On Tue, Apr 24, 2018 at 4:36 PM, Ravi Shankar Nori <rnori@redhat.com> wrote:
On Tue, Apr 24, 2018 at 9:24 AM, Martin Perina <mperina@redhat.com> wrote:
On Tue, Apr 24, 2018 at 3:17 PM, Ravi Shankar Nori <rnori@redhat.com> wrote:
On Tue, Apr 24, 2018 at 7:00 AM, Dan Kenigsberg <danken@redhat.com> wrote:
Ravi's patch is in, but a similar problem remains, and the test cannot be put back into its place.
It seems that while Vdsm was taken down, a couple of getCapsAsync requests queued up. At one point, the host resumed its connection, before the requests have been cleared of the queue. After the host is up, the following tests resume, and at a pseudorandom point in time, an old getCapsAsync request times out and kills our connection.
I believe that as long as ANY request is on flight, the monitoring lock should not be released, and the host should not be declared as up.

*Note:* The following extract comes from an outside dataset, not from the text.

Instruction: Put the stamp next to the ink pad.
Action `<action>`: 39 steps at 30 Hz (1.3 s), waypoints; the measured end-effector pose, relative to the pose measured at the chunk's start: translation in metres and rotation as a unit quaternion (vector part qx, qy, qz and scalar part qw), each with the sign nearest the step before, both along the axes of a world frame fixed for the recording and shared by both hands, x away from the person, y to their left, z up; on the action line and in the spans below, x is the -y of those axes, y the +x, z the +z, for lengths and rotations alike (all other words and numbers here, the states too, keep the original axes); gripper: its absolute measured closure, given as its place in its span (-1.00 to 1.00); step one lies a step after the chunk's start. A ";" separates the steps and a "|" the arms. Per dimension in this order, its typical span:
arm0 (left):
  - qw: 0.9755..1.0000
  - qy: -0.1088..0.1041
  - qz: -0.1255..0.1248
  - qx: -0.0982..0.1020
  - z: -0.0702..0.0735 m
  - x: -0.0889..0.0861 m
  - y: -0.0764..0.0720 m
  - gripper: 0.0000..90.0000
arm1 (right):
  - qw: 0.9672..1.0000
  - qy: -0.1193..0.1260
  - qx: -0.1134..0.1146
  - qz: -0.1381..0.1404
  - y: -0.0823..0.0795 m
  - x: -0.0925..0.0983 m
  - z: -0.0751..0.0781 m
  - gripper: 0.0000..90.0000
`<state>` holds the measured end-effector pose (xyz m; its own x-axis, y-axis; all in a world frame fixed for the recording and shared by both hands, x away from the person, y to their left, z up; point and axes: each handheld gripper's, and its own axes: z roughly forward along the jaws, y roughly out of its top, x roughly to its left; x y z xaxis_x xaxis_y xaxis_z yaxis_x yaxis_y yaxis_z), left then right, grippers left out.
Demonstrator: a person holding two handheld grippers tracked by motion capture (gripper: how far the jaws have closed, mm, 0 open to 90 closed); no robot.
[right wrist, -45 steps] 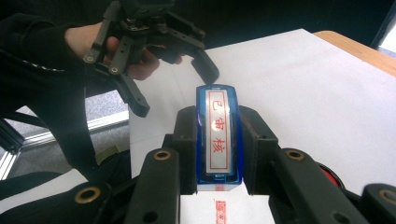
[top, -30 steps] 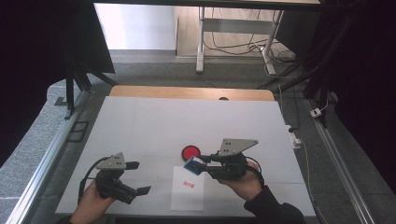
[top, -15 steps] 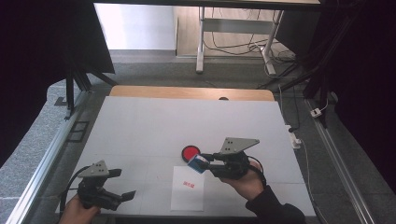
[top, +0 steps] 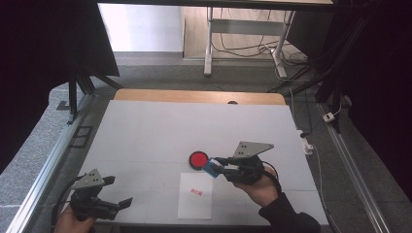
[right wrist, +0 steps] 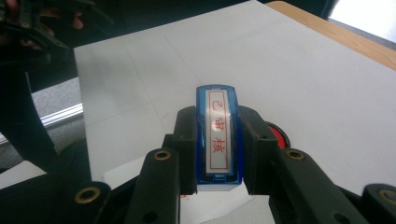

Would you relate to this analysis ^^^ ?
Hi Dan,
Can I have the link to the job on jenkins so I can look at the logs
http://jenkins.ovirt.org/job/ovirt-system-tests_standard-check-patch/346/
From the logs the only VDS lock that is being released twice is VDS_FENCE lock. Opened a BZ [1] for it. Will post a fix
Can this possibly cause a surprise termination of host connection?